刘磊是长沙出生、深圳长大的,前头在软件公司管了十来年业务。千禧年那阵子他就看明白了,在家门口拿几万块起步越来越难,干脆把目光扫向海外。非典刚过去没多久,他看新闻里小布什对伊拉克频频施压,脑子一转就定了方向:美军一进场,油井一恢复,这地方的消费市场不就现成摆在那儿了吗?找了个网友合伙,两人掏出一共五千美金,收拾包袱就从罗湖口岸出去了。七月中旬落地安曼再转巴格达,车窗外全是报废的坦克装甲车,夜里林子边随时能晃出人影。他住的一晚六美金的板房全天停电,白天地表温度逼近六十度,晚上四十度也缓不过劲,只好天天往浴缸里泡。没过俩月,汽车炸弹和迫击炮弹就开始日常巡街,出门进货开店纯属拿命换时间。

餐馆刚在安德鲁斯支棱起来的时候,中国驻伊使馆那边还给了面子,大使孙必干专门题了字。可好景不长,年底局势一缩,直接搬到总统府所在的绿区。本以为铁桶一块能安稳做买卖,谁知正月里主干道一设卡,客流直接断档,紧接着又被本地合伙人卡森拉上了法庭。二月他匆匆回趟国盘算扩大规模,三月就传来首批华人被绑的新闻,人心瞬间悬了起来。但四月他还是咬着牙杀回去了,没想到店里的订单反而爆满,一直到八月才收工离场。做生意的路子他摸得很准:美军大兵长期啃罐头,嘴里的滋味早就淡透了,那就别端着正经中餐的谱子,专做甜酸口味。一把糖一勺醋勾芡出的“将军鸡”,五美元一份卖疯了。连酱油味精这些家常料,都是他国内一趟趟背过去的。电影里有段情节特别生动,几个大兵扛着步枪翻过三米高的围墙,就为抢一口热乎炒饭,看得人哭笑不得。那时候的绿区表面看着戒备森严,暗地里变数多如牛毛,封锁、袭击说停就停,客源像潮水一样忽涨忽退。

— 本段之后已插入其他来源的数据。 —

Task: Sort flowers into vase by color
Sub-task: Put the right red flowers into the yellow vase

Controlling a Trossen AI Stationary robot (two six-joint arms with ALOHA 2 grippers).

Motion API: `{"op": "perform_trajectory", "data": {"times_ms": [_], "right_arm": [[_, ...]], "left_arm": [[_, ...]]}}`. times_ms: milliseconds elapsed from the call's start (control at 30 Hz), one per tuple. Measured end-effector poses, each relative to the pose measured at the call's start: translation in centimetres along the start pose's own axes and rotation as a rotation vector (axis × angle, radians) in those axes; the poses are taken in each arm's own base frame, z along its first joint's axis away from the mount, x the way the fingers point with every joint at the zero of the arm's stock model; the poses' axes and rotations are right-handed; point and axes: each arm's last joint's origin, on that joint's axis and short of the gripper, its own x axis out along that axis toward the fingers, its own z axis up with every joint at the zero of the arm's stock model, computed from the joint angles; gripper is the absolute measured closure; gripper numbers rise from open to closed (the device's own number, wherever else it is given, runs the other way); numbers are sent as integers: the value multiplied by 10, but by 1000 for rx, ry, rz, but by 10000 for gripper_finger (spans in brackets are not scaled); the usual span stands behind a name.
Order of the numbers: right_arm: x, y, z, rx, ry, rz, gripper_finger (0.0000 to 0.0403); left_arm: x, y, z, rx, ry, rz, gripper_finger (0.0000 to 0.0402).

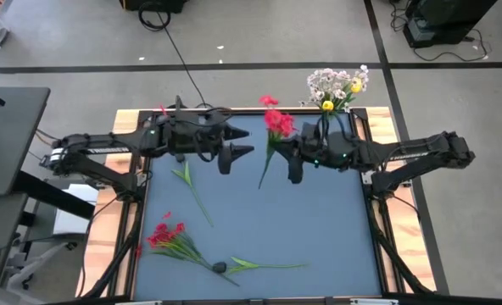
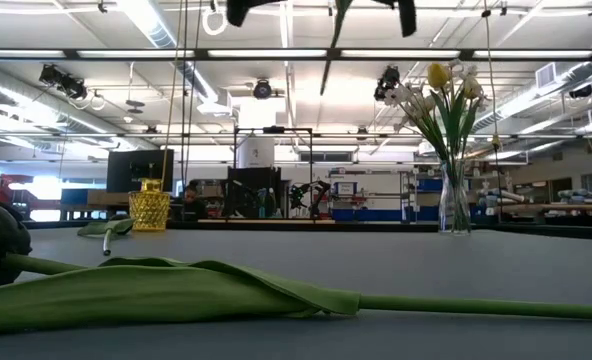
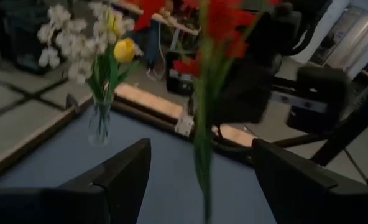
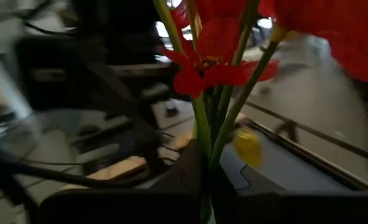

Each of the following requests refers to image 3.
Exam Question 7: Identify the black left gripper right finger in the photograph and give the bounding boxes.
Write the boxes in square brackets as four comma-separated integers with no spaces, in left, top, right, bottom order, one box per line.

战场上的压迫感在片子里渲染得很到位,但现实里的凶险根本没法用剪辑完全兜底。八百米外炸开一次,冲击波能把整条街的玻璃掀飞,检查站的土制炸弹一下子能卷走几十条平民性命。物价一天三个样,地下钱庄抽成高得吓人,每往家里打一笔钱都得反复掂量风险。八月一号清早,刘磊坐上奔往约旦的长途大巴。引擎刚一轰响,他侧头瞧见巴格达的晨雾里还掺着火药味,鼻子一酸眼泪就砸下来了。沿途还能看见萨达姆当年为防地面部队掘的壕沟,里头灌满原油点起的一道火墙,等他从死海泡完澡登上飞机回国,那烈焰早成了一排灰扑扑的沙槽,造势的人也跟着消散在人堆里。八月六号推开门正好赶上他三十三岁生辰,桌上妻女切好的奶油蛋糕还冒着热气,这一年的颠簸总算踩了实地。

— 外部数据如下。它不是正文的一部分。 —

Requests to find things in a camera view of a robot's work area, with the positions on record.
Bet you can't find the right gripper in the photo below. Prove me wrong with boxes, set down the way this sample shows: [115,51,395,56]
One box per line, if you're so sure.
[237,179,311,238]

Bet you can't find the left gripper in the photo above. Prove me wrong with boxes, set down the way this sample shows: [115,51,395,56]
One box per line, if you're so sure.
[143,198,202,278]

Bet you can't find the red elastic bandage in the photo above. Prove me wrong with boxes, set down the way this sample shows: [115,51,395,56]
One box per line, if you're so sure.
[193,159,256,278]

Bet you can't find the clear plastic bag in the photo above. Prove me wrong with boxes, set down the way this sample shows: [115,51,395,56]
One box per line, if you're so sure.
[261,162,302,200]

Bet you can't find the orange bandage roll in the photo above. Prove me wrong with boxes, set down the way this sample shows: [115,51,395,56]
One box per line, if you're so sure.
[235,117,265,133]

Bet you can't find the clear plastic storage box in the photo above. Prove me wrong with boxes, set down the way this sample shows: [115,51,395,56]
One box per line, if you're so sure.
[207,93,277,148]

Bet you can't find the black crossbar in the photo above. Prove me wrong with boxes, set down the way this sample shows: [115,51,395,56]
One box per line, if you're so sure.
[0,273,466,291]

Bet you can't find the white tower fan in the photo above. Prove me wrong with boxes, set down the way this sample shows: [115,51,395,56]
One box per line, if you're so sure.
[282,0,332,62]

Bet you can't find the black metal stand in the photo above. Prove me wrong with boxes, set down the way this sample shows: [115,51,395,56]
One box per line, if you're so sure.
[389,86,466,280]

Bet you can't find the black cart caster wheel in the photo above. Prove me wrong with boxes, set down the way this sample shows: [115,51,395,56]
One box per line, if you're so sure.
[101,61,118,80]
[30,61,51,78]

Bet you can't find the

一年半光景,当初塞进背包的五千美金真就滚了数十倍,连同合作伙计和店里帮工的,足足从驻伊军营里带回三百零八万人民币。钱款到账后回到深圳的日子反而静得让人发慌。耳朵里听不见黑鹰直升机的旋翼声,窗外也没有零星的枪响,可每到深夜还是翻来覆去睡不实。他心里始终搁着件心事:隔着五个钟头的时差,留在巴格达的老战友和店员们如今还好不好,能不能平安熬过那些动荡的日子。电影收尾处那个欲言又止的眼神,说白了就是这种割裂感的具象化。观众跟着角色在银幕上经历惊心动魄,落幕后还得对着屏幕回味半天,那些关于生存与抉择的琐碎细节,比任何口号都来得扎实。故事没刻意拔高什么格局,只是老老实实还原了一段靠几勺调味料、几杆老枪和胆识拼出来的异域创业史,火候到了,自然就有回甘。